Xi'an Jiaotong University Health Science Center
- Type: Public
- Established: 1937; 89 years ago
- Affiliations: Xi'an Jiaotong University
- President: Lv Yi
- Location: Xi'an, China
- Campus: Urban;
- Website: www.med.xjtu.edu.cn/Home/Home.htm

Chinese name
- Simplified Chinese: 西安交通大学医学部
- Traditional Chinese: 西安交通大學醫學部

Standard Mandarin
- Hanyu Pinyin: Xī'ān Jiāotōng Dàxué Yīxuébù

= Xi'an Jiaotong University Health Science Center =

Medical school in Xi'an, China

The Xi'an Jiaotong University Health Science Center (formerly Xi'an Medical University) is the Medical School of Xi'an Jiaotong University. It was founded in 1937 as the Medical School of National Peiping University, with a history tracible to the first national school of Western medicine in China.

==History==

Xi'an Jiaotong University Health Science Center traces its origins to the Public Peking Medical School, founded on October 26, 1912 as the first national school of Western medicine in China.

In November 1928, the Public Peking Medical School was renamed as "Peking University Medical School".

During the Anti-Japanese War, three universities in Beijing and Tianjin: National Peiping University (with a medical school), National Peiping Normal University, and National Beiyang Institute of Technology; relocated westward to Shaanxi to escape the war.
In 1937, the "Xi'an Temporary University" was established based on the three universities.

In 1938, the National Northwest Institute of Technology and the National Northwest Agricultural College were separated from the Xi'an Temporary University, and the remaining parts were renamed the "National Northwest Associated University".

In 1939, the "National Northwest Medical College" and the National Northwest Normal College were separated from the National Northwest Associated University, while the remaining parts were renamed National Northwest University.

In 1946, the National Northwest Medical College was merged back into the National Northwest University, becoming the "National Northwest University Medical School".

In 1950, it was separated again, from the National Northwest University, and was renamed the "Northwest Medical College",

In 1956, it was renamed "Xi'an Medical College".

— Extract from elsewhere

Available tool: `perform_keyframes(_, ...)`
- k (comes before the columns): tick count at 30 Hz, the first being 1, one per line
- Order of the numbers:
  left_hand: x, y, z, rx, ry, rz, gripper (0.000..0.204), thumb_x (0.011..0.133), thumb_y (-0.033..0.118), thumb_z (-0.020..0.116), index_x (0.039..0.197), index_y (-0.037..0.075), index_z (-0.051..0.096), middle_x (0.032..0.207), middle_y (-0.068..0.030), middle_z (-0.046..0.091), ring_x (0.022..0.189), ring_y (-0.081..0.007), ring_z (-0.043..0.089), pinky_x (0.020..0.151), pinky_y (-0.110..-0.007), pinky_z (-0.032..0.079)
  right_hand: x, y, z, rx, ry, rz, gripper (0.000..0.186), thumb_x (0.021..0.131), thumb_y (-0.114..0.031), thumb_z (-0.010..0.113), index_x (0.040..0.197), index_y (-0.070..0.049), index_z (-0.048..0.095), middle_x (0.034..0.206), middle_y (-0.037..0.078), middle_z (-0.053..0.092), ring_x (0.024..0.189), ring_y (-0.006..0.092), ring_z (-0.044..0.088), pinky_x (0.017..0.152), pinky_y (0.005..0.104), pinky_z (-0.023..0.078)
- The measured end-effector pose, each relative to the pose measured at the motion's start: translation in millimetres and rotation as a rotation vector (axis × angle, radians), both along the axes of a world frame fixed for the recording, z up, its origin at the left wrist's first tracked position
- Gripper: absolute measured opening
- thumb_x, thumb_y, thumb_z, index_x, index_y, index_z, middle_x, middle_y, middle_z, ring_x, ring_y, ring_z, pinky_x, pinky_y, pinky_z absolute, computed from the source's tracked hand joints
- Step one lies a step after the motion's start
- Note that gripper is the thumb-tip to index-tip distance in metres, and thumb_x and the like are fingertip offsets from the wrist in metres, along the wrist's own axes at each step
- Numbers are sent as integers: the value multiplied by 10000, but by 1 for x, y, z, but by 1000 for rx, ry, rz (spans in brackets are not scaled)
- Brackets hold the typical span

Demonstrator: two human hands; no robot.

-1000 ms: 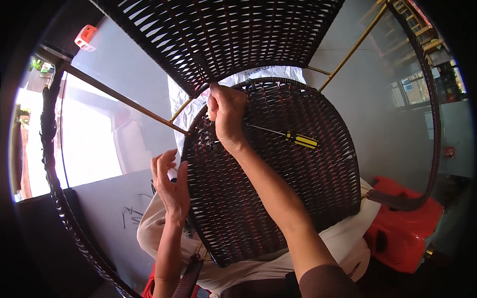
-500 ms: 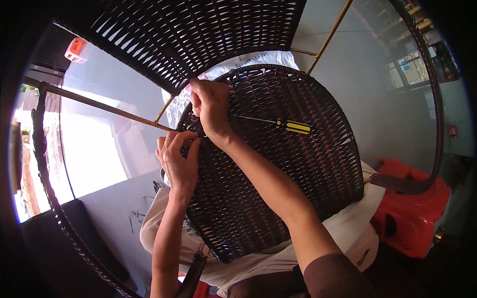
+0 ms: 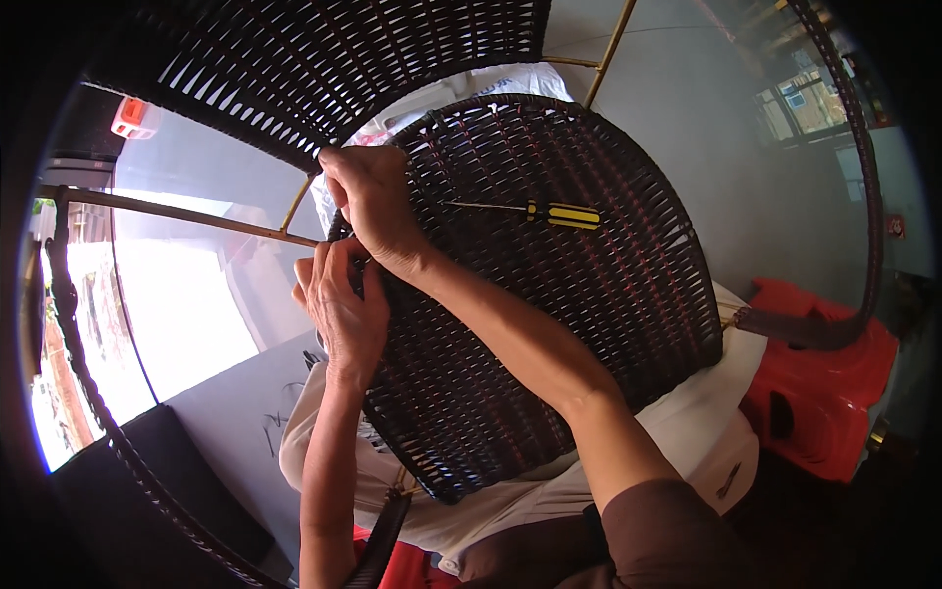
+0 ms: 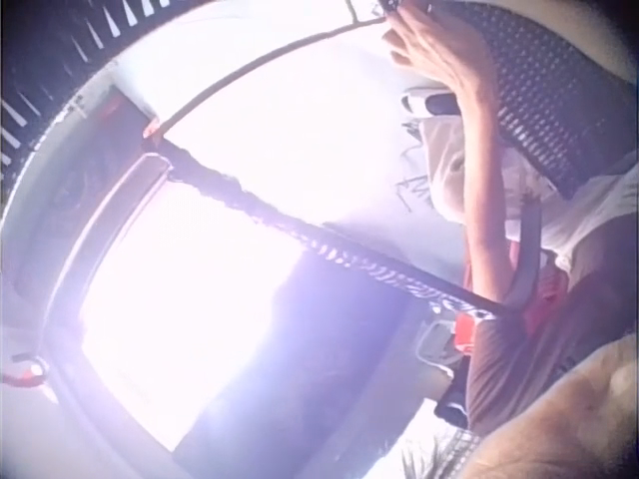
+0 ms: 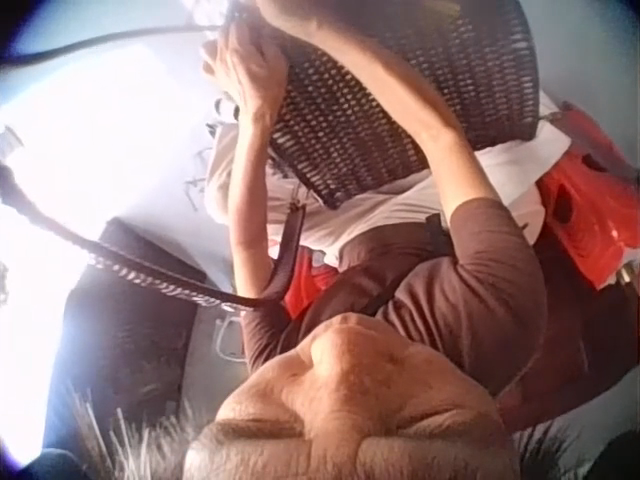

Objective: The person weaves plastic strips through the frame of a wicker chair, using a screwdriver to tighten the weave.

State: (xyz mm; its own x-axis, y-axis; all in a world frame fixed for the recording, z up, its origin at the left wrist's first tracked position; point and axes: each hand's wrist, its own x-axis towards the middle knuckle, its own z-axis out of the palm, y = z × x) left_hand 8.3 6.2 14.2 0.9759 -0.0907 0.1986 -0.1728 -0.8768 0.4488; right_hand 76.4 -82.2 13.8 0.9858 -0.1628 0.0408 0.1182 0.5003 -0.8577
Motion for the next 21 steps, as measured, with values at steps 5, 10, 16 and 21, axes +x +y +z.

In 1985, it was renamed "Xi'an Medical University", becoming one of the key universities directly under the Ministry of Health.

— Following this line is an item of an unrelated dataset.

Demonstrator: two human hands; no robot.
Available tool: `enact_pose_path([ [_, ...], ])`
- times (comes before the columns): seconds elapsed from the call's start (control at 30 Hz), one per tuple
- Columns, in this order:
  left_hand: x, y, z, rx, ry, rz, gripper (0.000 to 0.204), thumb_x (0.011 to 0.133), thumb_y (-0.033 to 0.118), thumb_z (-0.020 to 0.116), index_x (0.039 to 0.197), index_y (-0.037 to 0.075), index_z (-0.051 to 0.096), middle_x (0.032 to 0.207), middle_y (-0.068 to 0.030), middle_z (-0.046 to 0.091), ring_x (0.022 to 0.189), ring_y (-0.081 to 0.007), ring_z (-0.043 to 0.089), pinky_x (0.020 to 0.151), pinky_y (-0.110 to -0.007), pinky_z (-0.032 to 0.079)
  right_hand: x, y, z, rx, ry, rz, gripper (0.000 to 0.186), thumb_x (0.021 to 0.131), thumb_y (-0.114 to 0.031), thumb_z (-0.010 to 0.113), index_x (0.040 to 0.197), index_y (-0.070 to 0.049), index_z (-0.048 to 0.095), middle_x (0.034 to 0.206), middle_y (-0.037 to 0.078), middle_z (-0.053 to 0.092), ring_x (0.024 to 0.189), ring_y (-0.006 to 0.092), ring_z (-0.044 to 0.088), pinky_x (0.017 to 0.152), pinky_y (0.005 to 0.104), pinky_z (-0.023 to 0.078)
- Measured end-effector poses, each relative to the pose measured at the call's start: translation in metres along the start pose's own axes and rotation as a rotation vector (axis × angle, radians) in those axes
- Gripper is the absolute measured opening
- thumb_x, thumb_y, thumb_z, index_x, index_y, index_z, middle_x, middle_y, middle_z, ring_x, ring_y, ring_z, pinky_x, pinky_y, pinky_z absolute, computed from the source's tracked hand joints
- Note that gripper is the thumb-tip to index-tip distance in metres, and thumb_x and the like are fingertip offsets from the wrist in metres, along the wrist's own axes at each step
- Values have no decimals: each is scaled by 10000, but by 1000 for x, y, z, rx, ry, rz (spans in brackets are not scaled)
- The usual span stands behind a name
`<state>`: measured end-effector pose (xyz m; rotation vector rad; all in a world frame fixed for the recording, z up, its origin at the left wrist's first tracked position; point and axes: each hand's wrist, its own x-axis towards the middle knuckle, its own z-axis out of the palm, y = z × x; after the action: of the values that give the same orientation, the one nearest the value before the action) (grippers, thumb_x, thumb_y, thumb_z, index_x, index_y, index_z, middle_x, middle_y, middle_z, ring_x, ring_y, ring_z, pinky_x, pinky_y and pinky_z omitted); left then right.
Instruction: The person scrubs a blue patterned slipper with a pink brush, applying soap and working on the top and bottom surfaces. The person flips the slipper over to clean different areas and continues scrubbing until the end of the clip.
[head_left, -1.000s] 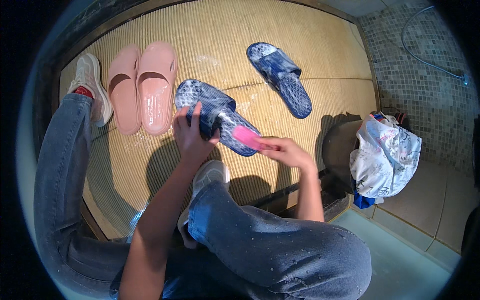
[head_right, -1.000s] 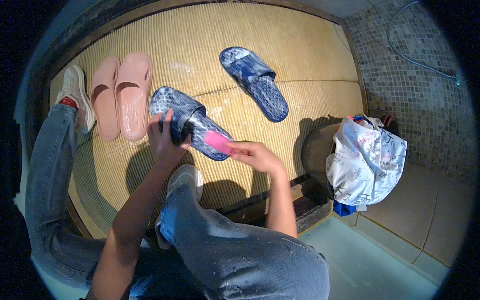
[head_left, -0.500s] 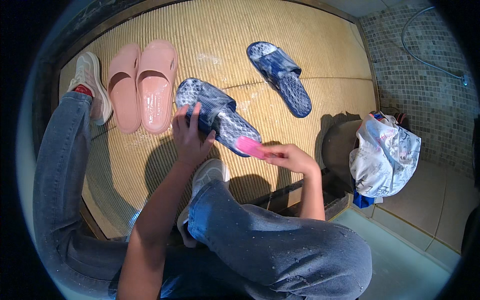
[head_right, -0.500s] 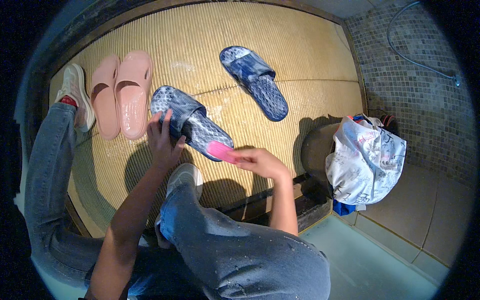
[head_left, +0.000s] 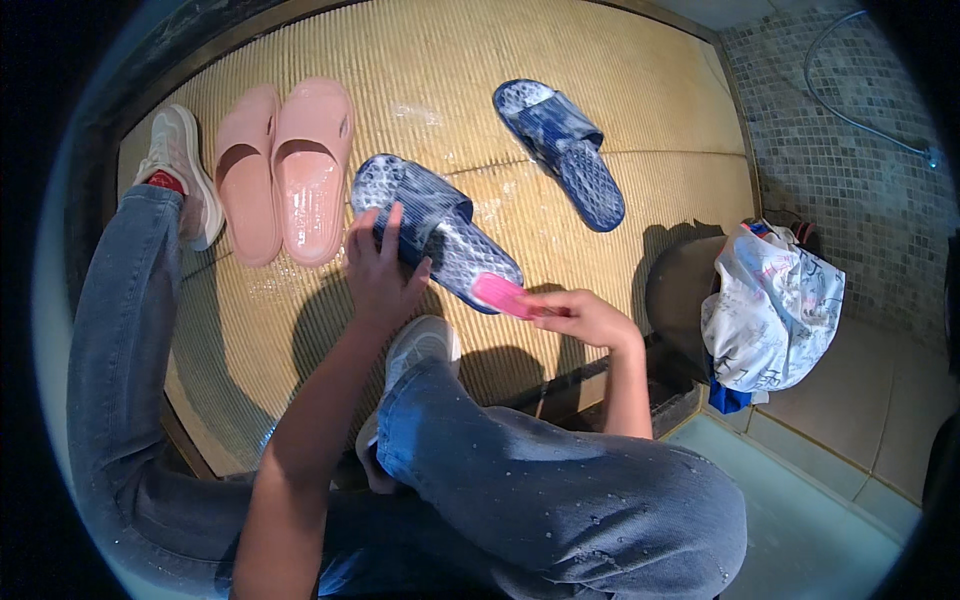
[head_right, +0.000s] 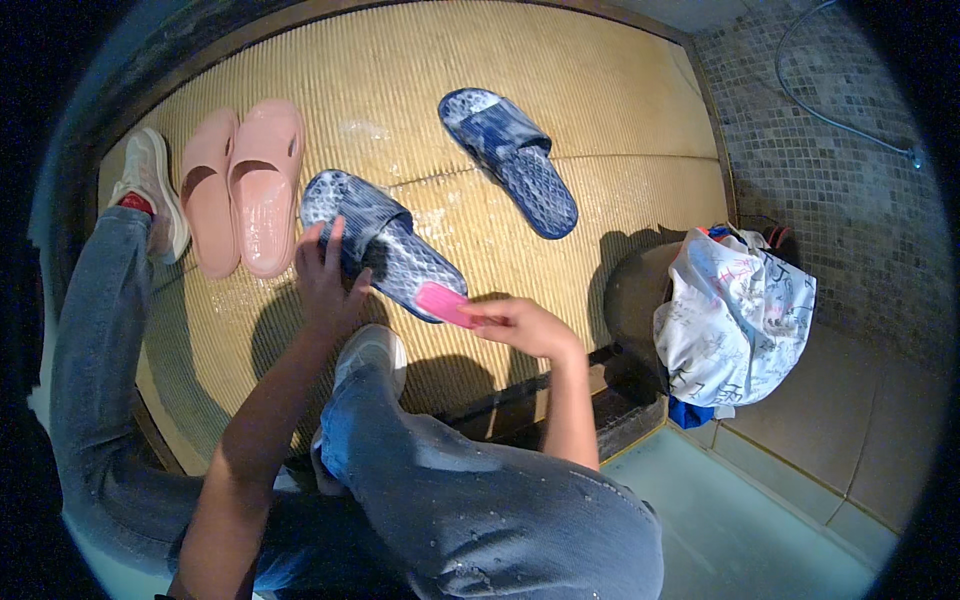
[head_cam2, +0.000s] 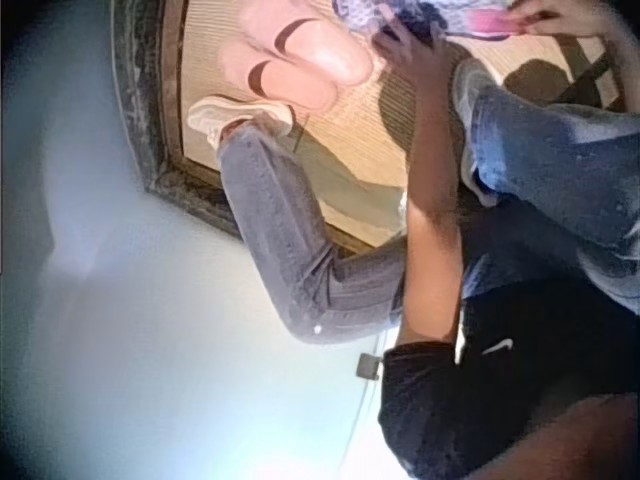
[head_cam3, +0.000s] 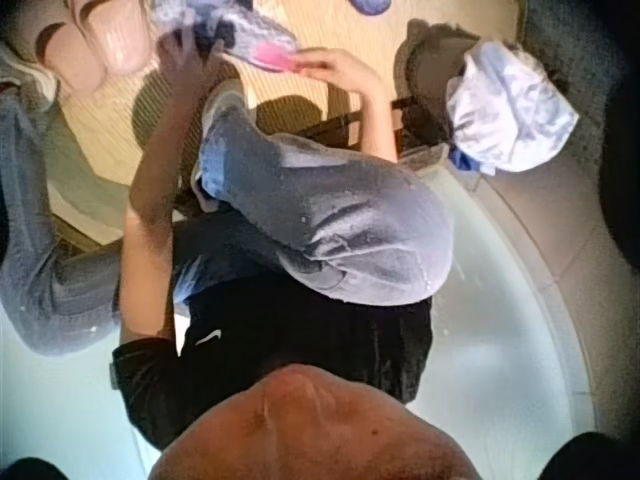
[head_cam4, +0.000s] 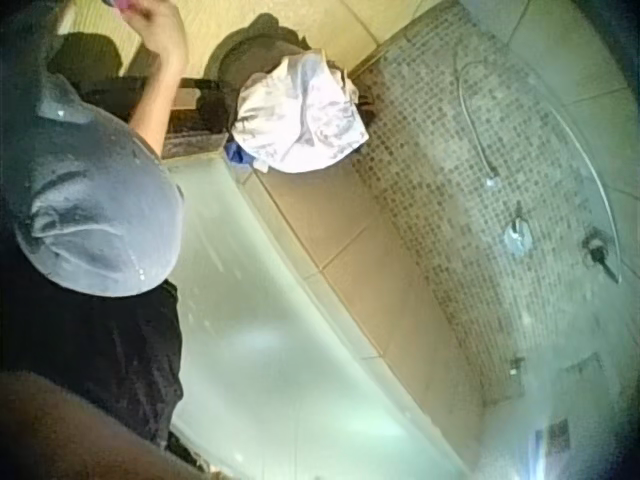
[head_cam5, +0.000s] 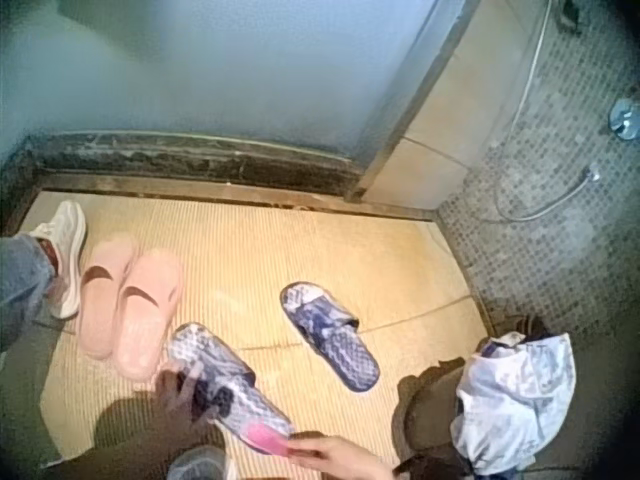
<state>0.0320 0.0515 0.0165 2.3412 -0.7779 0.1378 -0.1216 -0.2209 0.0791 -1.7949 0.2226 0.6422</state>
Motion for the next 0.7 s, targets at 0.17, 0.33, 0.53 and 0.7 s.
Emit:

In April 2000, Xi'an Medical University merged with Xi'an Jiaotong University and Shaanxi University of Finance and Economics, and was renamed the "Xi'an Jiaotong University School of Medicine".

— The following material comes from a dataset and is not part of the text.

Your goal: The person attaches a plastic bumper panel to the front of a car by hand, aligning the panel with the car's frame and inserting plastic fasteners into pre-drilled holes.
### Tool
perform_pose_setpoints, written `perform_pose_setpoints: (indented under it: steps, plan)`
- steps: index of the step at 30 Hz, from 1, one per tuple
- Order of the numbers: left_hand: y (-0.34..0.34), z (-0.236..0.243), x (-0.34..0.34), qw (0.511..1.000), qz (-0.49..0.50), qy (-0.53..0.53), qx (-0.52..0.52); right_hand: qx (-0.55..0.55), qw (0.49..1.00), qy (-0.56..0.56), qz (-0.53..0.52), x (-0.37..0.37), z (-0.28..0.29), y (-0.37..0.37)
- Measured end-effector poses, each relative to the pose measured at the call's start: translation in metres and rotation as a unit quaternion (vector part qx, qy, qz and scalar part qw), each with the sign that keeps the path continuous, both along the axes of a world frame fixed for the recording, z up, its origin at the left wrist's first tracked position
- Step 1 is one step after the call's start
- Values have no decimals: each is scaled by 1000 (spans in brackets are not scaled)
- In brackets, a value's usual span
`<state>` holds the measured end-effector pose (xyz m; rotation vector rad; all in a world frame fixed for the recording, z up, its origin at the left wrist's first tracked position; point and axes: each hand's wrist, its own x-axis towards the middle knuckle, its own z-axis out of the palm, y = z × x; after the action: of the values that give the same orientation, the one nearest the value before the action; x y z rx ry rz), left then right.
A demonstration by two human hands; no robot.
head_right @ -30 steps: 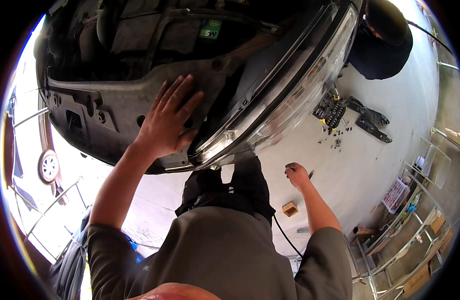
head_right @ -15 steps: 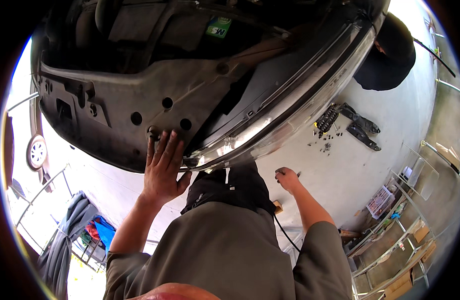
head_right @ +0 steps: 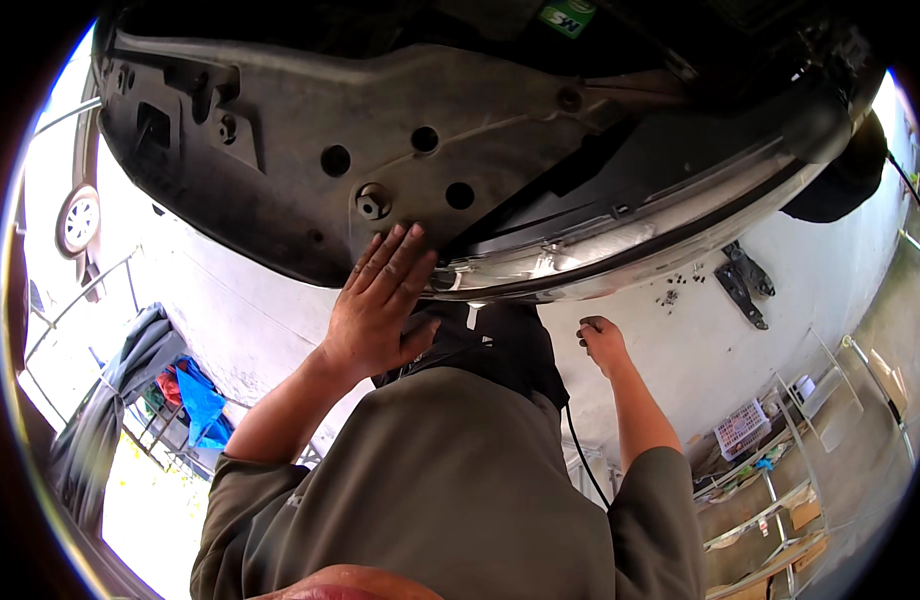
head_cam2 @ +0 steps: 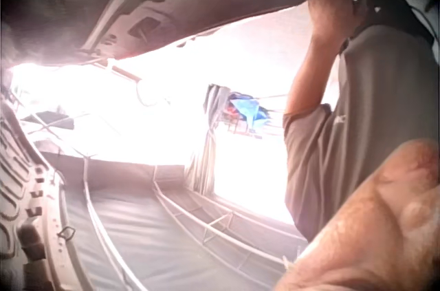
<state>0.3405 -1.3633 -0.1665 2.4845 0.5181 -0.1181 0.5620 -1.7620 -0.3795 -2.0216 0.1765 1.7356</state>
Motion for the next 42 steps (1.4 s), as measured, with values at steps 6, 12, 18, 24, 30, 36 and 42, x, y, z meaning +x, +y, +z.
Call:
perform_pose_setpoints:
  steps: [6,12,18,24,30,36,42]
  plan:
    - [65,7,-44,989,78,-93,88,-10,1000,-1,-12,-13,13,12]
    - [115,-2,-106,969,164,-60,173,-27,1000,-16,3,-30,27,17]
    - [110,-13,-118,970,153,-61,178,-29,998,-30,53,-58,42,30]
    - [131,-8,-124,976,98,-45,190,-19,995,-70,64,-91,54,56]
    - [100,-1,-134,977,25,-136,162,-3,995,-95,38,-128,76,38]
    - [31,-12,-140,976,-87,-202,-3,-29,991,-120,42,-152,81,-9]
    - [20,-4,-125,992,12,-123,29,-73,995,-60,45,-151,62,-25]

In 2012, it was renamed the "Xi'an Jiaotong University Health Science Center".

In 2015, The center was listed in the first batch of medical colleges in China to enroll students in the seven-year clinical medicine program, and pilot institutions for the integrated training of clinical medicine (5+3) programs.

==Subordinate departments==

The teaching departments include: the School of Basic Medical Sciences, School of Public Health, School of Pharmacy, School of Forensic Medicine, and the Department of Nursing.

The affiliated hospital include: the First Affiliated Hospital, Second Affiliated Hospital, Hospital of Stomatology, all of Grade A tertiary hospitals. There are 5,000 beds for patients from outside the university, around five million annual outpatient visits, 180,000 annual inpatients and 100,000 annual surgical operations.

==Teaching==
The center offers the academic programs of:
- Clinical Medicine (5-year study, “5+3 year integration”),
- Stomatology (5-year study),
- Preventive Medicine (5-year study),
- Forensic Medicine (5-year study),
- Basic Medicine (5-year study),
- Nursing,
- Pharmacy,
- Pharmaceutical Engineering.

There are 5,551 students, including 632 international students and 564 doctoral degree students.
There are more than 8,700 faculties and staffs, over 1,300 teachers with professor or associate professor titles.

==Research==
In the past 5 years, HSC has won 4 national awards, and published 1,200 SCI-indexed research articles annually.

Dluring the year from 1 December 2024 to 30 November 2025, the center altogether had 176 research papers listed on Nature Index.